WORK ITEM: Copy every line below that has the word "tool" in it.

DATA PROVIDED:
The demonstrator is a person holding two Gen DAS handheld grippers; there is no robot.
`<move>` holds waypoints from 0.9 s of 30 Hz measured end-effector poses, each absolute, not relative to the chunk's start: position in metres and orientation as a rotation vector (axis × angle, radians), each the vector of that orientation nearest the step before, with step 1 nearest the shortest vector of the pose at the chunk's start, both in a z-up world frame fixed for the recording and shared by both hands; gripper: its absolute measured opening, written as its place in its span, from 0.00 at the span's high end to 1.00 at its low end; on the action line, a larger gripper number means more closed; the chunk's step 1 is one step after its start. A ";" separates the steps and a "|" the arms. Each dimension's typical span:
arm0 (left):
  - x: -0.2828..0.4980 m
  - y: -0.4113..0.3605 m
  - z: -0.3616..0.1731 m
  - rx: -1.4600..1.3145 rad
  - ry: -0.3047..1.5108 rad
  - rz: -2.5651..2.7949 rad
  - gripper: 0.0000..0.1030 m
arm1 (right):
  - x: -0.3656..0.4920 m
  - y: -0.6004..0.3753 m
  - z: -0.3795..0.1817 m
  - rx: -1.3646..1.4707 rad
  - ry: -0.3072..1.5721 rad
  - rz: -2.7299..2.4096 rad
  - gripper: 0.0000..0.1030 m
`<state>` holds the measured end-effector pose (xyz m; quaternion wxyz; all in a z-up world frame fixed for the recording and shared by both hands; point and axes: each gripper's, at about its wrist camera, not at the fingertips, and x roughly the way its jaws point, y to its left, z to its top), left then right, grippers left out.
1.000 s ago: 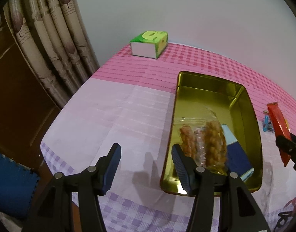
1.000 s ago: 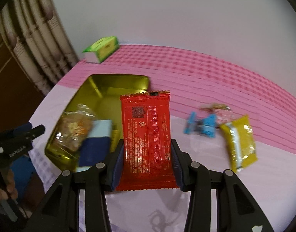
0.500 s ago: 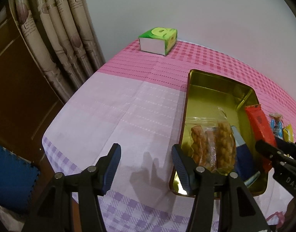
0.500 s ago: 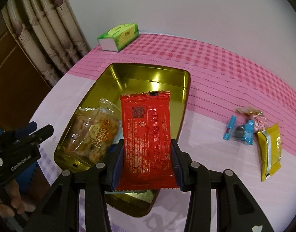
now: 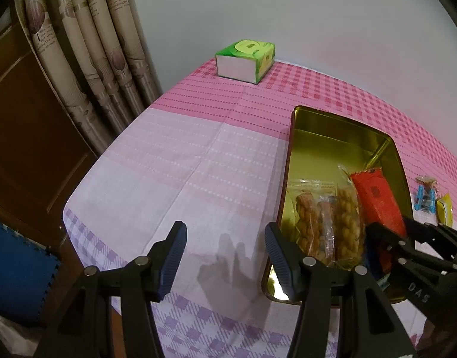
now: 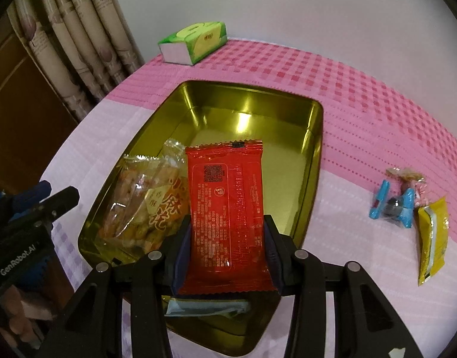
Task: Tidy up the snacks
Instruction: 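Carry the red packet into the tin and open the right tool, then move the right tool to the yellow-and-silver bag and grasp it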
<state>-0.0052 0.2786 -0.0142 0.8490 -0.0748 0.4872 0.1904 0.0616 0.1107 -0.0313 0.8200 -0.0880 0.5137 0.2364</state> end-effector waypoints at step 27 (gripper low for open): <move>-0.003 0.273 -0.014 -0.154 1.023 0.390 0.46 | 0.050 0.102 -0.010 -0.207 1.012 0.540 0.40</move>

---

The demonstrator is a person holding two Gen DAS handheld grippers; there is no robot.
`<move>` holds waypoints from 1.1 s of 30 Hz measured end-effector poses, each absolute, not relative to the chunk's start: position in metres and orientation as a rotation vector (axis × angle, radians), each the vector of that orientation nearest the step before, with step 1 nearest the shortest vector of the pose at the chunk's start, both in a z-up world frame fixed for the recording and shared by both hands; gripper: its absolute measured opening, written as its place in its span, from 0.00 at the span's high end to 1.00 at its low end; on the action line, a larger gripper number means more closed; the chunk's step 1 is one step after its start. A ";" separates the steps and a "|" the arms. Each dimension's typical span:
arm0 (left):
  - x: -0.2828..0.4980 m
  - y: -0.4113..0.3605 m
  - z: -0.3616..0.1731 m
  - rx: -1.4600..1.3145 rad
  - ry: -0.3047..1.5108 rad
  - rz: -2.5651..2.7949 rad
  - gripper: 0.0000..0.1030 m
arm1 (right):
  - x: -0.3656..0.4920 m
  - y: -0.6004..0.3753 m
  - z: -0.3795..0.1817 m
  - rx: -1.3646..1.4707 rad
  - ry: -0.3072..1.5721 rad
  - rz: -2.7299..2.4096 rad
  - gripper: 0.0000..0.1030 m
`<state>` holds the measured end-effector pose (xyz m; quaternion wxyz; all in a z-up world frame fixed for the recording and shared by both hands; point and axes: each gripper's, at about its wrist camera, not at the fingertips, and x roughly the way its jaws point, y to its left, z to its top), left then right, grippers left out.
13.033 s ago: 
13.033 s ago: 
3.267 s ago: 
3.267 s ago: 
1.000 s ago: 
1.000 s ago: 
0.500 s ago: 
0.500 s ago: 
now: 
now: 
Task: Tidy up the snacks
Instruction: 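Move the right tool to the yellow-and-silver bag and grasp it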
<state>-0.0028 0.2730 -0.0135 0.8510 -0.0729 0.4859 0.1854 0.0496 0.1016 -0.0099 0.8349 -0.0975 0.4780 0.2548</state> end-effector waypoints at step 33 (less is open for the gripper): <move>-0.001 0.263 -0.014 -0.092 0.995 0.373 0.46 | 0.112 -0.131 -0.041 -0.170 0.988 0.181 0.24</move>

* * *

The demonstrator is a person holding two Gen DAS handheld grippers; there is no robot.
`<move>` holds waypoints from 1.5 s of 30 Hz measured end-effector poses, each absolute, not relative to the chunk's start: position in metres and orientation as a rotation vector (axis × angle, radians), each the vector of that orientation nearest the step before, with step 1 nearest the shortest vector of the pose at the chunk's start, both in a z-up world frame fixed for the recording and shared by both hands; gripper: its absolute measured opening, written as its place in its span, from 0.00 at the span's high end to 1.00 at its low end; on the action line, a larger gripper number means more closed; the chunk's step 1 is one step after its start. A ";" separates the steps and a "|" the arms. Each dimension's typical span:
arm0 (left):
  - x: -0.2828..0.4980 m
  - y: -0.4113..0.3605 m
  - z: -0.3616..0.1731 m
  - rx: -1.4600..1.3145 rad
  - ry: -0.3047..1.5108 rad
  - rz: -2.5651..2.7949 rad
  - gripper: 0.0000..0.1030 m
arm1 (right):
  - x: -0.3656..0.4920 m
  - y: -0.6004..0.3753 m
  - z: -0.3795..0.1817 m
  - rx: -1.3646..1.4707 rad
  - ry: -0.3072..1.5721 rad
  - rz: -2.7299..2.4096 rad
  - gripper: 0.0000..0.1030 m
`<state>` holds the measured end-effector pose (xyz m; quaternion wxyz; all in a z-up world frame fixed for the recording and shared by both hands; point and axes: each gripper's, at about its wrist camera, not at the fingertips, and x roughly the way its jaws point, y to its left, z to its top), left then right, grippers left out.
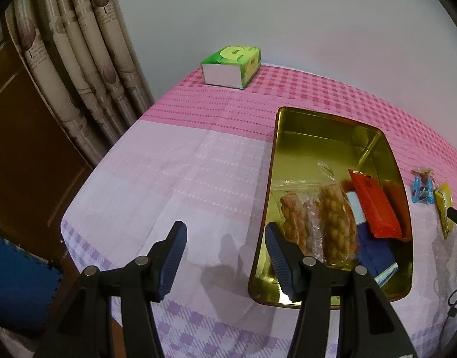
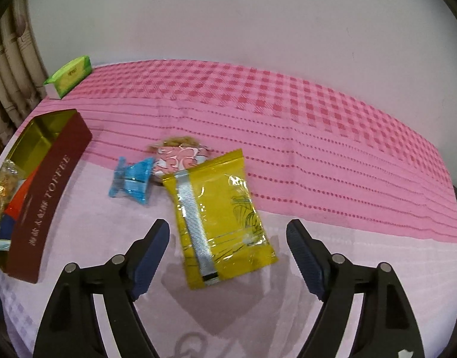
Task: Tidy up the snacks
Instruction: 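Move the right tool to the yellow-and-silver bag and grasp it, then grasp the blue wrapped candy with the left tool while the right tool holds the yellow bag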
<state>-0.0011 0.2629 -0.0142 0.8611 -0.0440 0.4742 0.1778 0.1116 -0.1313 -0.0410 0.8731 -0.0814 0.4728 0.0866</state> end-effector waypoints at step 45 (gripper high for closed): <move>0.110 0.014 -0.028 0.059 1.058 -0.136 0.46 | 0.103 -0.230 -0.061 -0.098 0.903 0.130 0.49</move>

OUTPUT:
Instruction: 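Carry the red packet into the tin and open the right tool, then move the right tool to the yellow-and-silver bag and grasp it
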Instruction: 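Move the right tool to the yellow-and-silver bag and grasp it
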Instruction: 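Move the right tool to the yellow-and-silver bag and grasp it, then grasp the blue wrapped candy with the left tool while the right tool holds the yellow bag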

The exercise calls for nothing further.